I will gamble all my savings in a casinos if you tell me you'll reimburse any loses I incur. In this situation, in fact, the most rational action for me to do is play the games with the highest rewards (and therefore the highest risk). At the root of it, that seems to be essentially what happened.

posted by dennisn on October 7th, 2008 at 10:24PM

No. The the banks did not behave recklessly. They knew they had government backing, and thus could safely take on far more risk than a free market would possibly have allowed. In an unregulated environment, they would have risked being unemployed, and thus would have self-regulated themselves. With government intrusion, essentially none of these risks or signals are relevant.

posted by dsk on October 9th, 2008 at 9:56AM

>Housing prices were rising, which makes subprime mortgages essentially a non-risk

Oh come on. I'm 100% sure Banks didn't think this way. These Banks that were in business for decades through many market cycles. These Banks also issued mortgages that would last decades. It is a huge risk to believe that house prices would go up /at the level that they did/ for long enough time for them to break even. House prices were going up in Canada too. Ontario was going through a boom. Alberta housing market was exploding, but you didn't see Banks going crazy, lending money to anyone that asked. Why? Because they didn't an implicit agreement that government would guarantee subprime loans. They didn't have government pushing them to make subprime loans. They didn't have Fannie and Freddie.

>A lot of these loans were bought out by Freddie and Fannie afterwards anyway, so the original lenders didn't have any risk.

There it is. It's not the fact that house prices were going up that was the problem. It's the fact that lending to a particular high-risk high-reward demographic, carried no risk - which rationally promotes that action. You want to engage in high-reward behavior if the risk is removed.

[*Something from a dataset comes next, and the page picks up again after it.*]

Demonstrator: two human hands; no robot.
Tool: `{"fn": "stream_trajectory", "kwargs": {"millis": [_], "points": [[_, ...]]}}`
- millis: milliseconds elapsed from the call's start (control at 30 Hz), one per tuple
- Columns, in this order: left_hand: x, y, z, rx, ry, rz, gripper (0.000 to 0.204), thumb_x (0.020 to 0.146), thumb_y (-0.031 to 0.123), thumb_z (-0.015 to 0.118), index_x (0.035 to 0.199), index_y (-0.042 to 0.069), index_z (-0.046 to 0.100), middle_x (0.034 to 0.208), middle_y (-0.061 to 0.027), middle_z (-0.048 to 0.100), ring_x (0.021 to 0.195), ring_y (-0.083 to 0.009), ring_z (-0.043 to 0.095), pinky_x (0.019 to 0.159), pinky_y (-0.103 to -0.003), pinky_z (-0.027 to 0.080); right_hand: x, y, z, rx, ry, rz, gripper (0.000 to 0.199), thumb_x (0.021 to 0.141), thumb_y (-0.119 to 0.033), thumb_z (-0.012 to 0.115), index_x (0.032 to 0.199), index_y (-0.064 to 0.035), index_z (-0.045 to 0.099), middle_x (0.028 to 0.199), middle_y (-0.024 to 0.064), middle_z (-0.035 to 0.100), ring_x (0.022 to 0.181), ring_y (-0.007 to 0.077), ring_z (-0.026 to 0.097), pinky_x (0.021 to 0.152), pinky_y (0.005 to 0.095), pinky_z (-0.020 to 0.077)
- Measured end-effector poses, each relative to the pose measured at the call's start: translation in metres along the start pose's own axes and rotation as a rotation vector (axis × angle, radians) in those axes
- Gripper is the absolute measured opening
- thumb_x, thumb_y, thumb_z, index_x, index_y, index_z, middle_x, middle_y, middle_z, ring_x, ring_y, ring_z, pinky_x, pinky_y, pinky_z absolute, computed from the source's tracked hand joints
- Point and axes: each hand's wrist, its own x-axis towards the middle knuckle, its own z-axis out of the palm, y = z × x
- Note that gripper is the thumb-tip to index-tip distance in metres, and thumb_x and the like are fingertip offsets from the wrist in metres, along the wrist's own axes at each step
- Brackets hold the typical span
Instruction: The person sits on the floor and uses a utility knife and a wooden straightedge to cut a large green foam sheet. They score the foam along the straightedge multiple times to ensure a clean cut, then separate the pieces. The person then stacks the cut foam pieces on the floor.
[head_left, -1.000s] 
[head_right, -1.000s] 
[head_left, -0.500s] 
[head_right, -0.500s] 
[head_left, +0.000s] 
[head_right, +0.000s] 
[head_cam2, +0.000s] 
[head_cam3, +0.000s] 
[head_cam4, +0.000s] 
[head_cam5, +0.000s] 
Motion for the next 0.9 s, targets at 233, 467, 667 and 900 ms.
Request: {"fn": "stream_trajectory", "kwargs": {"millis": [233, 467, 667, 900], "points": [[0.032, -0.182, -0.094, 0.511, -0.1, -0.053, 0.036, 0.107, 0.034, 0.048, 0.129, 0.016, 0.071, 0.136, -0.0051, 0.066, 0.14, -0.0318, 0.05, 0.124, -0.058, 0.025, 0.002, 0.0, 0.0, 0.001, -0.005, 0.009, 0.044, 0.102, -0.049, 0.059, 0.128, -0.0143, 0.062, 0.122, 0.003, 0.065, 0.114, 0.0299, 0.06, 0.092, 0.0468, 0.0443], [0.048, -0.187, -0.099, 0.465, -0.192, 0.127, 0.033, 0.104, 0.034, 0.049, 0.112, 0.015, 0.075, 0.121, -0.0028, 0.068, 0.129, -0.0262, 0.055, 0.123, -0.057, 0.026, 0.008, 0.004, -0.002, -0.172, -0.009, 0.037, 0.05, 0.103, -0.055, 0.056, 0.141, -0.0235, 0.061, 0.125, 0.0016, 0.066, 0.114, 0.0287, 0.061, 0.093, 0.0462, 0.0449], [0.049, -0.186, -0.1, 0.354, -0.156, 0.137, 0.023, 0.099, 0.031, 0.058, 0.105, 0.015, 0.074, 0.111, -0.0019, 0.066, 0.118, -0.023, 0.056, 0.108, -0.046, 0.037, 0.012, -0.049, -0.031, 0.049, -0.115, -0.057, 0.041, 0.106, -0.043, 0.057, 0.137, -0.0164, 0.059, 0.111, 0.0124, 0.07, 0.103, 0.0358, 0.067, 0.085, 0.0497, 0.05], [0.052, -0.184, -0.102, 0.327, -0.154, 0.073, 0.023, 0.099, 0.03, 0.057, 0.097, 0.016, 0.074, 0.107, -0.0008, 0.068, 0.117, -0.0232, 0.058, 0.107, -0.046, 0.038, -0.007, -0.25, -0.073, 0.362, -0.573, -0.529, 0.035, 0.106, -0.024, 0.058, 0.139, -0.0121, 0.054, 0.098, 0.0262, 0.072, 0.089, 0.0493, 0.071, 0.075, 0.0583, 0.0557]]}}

posted by rick on October 9th, 2008 at 5:02AM

Yes and no.

The banks knew they could safely take on the risk, because of two reasons:
- Housing prices were rising, which makes subprime mortgages essentially a non-risk
- A lot of these loans were bought out by Freddie and Fannie afterwards anyway, so the original lenders didn't have any risk. And Freddie and Fannie was backed by the government, so you are correct there.